Studio album by How to Dress Well
- Released: June 23, 2014
- Genres: Alternative R&B; experimental; ambient; lo-fi; experimental pop;
- Length: 55:01
- Label: Weird World

How to Dress Well chronology
| Total Loss (2012) | "What Is This Heart?" (2014) | Care (2016) |

= "What Is This Heart?" =

"What Is This Heart?" is the third studio album by American musician How to Dress Well, released on June 23, 2014, on Weird World, an imprint of Domino. It is his highest-charting album, peaking at number 145 on the Billboard 200.

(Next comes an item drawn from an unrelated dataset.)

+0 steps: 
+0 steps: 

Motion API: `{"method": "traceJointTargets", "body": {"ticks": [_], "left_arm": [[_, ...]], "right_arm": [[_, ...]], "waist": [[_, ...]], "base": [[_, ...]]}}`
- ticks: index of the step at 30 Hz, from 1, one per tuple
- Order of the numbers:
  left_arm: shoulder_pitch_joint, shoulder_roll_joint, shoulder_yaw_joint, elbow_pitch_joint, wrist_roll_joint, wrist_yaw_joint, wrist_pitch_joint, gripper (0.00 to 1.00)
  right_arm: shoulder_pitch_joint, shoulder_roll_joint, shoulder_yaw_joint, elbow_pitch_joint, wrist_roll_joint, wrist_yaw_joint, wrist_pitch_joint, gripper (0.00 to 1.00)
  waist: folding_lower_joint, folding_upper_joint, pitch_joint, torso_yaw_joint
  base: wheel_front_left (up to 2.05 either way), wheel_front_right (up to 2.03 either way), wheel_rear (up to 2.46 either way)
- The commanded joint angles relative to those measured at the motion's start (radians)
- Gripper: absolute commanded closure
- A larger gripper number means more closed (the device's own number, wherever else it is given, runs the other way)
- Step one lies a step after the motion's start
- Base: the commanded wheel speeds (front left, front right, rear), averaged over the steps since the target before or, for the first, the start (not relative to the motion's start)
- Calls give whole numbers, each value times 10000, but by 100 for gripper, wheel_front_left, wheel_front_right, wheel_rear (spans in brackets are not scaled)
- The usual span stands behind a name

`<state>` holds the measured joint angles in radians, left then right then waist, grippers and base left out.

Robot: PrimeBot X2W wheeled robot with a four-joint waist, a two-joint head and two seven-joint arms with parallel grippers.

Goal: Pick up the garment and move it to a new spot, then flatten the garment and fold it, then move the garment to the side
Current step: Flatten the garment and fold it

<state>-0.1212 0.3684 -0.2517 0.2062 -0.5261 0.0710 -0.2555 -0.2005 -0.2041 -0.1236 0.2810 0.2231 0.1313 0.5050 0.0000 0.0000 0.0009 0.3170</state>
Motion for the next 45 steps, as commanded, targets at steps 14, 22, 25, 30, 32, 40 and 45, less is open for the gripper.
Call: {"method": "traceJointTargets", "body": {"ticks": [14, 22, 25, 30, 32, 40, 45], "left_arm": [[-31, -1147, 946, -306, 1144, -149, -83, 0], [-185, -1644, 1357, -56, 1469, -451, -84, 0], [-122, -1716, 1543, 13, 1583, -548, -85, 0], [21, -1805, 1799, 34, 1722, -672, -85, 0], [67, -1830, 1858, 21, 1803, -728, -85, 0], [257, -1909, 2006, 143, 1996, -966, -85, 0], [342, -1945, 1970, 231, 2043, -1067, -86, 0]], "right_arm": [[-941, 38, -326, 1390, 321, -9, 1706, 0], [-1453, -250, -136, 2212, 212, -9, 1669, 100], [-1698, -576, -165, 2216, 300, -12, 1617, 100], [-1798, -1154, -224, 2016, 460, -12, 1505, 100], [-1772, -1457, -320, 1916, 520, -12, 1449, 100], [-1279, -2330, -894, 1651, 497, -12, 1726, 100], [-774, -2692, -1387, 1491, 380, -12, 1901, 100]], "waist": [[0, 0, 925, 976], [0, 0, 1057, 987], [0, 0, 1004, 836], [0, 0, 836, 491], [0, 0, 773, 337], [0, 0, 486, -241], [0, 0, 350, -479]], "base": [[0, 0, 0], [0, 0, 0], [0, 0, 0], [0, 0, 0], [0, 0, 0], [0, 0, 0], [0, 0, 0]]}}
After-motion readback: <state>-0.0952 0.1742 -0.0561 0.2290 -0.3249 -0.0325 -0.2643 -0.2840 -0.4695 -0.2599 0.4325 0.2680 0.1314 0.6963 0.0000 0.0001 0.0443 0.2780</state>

The songs "A Power" and "What You Wanted" were co-written and co-produced by CFCF.

== Title ==
Krell described the album's title in a message on Twitter:
my new album is called "What Is This Heart?"--- just like that, in quotes, like a spoken question.

== Critical reception ==

"What Is This Heart?" received mostly positive reviews from contemporary music critics. At Metacritic, which assigns a normalized rating out of 100 to reviews from mainstream critics, the album received an average score of 69, based on 32 reviews, which indicates "generally favorable reviews".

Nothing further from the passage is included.